◆ REQUIRED ACTION: All the data below should be printed again without a single difference.

◆ SUPPLIED DATA:
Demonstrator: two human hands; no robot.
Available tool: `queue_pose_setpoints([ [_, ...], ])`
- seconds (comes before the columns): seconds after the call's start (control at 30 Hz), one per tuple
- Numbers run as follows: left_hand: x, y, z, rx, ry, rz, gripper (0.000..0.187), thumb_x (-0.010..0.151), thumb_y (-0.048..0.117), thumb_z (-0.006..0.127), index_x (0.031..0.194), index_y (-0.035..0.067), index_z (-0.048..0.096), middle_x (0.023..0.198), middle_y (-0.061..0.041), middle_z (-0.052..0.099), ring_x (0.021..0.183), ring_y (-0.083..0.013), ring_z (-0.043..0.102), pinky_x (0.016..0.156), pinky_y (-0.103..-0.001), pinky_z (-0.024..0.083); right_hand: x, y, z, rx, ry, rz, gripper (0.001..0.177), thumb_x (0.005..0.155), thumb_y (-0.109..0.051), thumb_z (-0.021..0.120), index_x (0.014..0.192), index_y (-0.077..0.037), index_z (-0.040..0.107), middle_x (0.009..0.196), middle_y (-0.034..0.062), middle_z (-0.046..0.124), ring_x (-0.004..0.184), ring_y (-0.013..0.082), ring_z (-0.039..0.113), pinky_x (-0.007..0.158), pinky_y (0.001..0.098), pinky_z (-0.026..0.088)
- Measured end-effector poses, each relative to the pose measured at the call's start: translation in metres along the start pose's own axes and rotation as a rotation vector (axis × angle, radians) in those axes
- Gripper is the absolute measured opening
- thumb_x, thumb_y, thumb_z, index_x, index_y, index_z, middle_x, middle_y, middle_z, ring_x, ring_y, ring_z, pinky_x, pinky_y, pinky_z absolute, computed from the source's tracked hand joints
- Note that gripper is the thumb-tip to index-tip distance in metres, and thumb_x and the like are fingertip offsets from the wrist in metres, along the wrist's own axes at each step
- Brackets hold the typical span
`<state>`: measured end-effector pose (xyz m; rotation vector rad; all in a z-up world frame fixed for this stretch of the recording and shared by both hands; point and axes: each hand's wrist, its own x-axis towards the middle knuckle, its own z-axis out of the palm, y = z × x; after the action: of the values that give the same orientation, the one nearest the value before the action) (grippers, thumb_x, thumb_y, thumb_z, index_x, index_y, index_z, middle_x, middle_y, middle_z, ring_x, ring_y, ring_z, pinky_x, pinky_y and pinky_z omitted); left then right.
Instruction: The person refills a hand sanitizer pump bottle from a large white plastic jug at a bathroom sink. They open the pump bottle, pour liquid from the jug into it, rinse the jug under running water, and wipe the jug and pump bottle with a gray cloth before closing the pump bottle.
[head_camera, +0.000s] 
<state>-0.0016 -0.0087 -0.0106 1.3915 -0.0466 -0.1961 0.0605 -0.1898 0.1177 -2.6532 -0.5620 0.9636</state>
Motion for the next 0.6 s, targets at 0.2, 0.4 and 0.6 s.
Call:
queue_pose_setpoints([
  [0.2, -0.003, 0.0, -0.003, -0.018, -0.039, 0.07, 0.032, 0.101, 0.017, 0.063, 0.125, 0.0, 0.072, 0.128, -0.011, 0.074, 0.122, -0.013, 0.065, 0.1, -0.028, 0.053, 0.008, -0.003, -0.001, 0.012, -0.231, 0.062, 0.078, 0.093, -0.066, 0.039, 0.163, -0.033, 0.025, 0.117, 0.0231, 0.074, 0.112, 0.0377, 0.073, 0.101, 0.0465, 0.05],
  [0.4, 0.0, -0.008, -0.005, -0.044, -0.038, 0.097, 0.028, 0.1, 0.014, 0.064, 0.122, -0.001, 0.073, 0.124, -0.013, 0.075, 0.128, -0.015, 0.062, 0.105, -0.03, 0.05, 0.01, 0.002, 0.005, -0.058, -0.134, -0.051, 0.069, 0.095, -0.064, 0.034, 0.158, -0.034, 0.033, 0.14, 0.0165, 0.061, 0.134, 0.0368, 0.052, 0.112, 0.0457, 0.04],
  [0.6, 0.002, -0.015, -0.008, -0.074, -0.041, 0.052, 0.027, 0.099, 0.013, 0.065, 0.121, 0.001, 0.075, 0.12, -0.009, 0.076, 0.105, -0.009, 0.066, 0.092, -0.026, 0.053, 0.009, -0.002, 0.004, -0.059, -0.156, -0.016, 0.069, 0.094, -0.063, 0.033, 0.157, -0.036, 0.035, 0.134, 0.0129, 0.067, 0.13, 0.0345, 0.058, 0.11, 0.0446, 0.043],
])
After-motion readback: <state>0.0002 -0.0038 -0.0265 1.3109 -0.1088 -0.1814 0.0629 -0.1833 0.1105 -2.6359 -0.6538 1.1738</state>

◆ RESPONSE TO THIS EXERCISE:
Demonstrator: two human hands; no robot.
Available tool: `queue_pose_setpoints([ [_, ...], ])`
- seconds (comes before the columns): seconds after the call's start (control at 30 Hz), one per tuple
- Numbers run as follows: left_hand: x, y, z, rx, ry, rz, gripper (0.000..0.187), thumb_x (-0.010..0.151), thumb_y (-0.048..0.117), thumb_z (-0.006..0.127), index_x (0.031..0.194), index_y (-0.035..0.067), index_z (-0.048..0.096), middle_x (0.023..0.198), middle_y (-0.061..0.041), middle_z (-0.052..0.099), ring_x (0.021..0.183), ring_y (-0.083..0.013), ring_z (-0.043..0.102), pinky_x (0.016..0.156), pinky_y (-0.103..-0.001), pinky_z (-0.024..0.083); right_hand: x, y, z, rx, ry, rz, gripper (0.001..0.177), thumb_x (0.005..0.155), thumb_y (-0.109..0.051), thumb_z (-0.021..0.120), index_x (0.014..0.192), index_y (-0.077..0.037), index_z (-0.040..0.107), middle_x (0.009..0.196), middle_y (-0.034..0.062), middle_z (-0.046..0.124), ring_x (-0.004..0.184), ring_y (-0.013..0.082), ring_z (-0.039..0.113), pinky_x (-0.007..0.158), pinky_y (0.001..0.098), pinky_z (-0.026..0.088)
- Measured end-effector poses, each relative to the pose measured at the call's start: translation in metres along the start pose's own axes and rotation as a rotation vector (axis × angle, radians) in those axes
- Gripper is the absolute measured opening
- thumb_x, thumb_y, thumb_z, index_x, index_y, index_z, middle_x, middle_y, middle_z, ring_x, ring_y, ring_z, pinky_x, pinky_y, pinky_z absolute, computed from the source's tracked hand joints
- Note that gripper is the thumb-tip to index-tip distance in metres, and thumb_x and the like are fingertip offsets from the wrist in metres, along the wrist's own axes at each step
- Brackets hold the typical span
`<state>`: measured end-effector pose (xyz m; rotation vector rad; all in a z-up world frame fixed for this stretch of the recording and shared by both hands; point and axes: each hand's wrist, its own x-axis towards the middle knuckle, its own z-axis out of the palm, y = z × x; after the action: of the values that give the same orientation, the one nearest the value before the action) (grippers, thumb_x, thumb_y, thumb_z, index_x, index_y, index_z, middle_x, middle_y, middle_z, ring_x, ring_y, ring_z, pinky_x, pinky_y and pinky_z omitted); left then right.
Instruction: The person refills a hand sanitizer pump bottle from a large white plastic jug at a bathroom sink. They open the pump bottle, pour liquid from the jug into it, rinse the jug under running water, and wipe the jug and pump bottle with a gray cloth before closing the pump bottle.
[head_camera, +0.000s] 
<state>-0.0016 -0.0087 -0.0106 1.3915 -0.0466 -0.1961 0.0605 -0.1898 0.1177 -2.6532 -0.5620 0.9636</state>
Motion for the next 0.6 s, targets at 0.2, 0.4 and 0.6 s.
Call:
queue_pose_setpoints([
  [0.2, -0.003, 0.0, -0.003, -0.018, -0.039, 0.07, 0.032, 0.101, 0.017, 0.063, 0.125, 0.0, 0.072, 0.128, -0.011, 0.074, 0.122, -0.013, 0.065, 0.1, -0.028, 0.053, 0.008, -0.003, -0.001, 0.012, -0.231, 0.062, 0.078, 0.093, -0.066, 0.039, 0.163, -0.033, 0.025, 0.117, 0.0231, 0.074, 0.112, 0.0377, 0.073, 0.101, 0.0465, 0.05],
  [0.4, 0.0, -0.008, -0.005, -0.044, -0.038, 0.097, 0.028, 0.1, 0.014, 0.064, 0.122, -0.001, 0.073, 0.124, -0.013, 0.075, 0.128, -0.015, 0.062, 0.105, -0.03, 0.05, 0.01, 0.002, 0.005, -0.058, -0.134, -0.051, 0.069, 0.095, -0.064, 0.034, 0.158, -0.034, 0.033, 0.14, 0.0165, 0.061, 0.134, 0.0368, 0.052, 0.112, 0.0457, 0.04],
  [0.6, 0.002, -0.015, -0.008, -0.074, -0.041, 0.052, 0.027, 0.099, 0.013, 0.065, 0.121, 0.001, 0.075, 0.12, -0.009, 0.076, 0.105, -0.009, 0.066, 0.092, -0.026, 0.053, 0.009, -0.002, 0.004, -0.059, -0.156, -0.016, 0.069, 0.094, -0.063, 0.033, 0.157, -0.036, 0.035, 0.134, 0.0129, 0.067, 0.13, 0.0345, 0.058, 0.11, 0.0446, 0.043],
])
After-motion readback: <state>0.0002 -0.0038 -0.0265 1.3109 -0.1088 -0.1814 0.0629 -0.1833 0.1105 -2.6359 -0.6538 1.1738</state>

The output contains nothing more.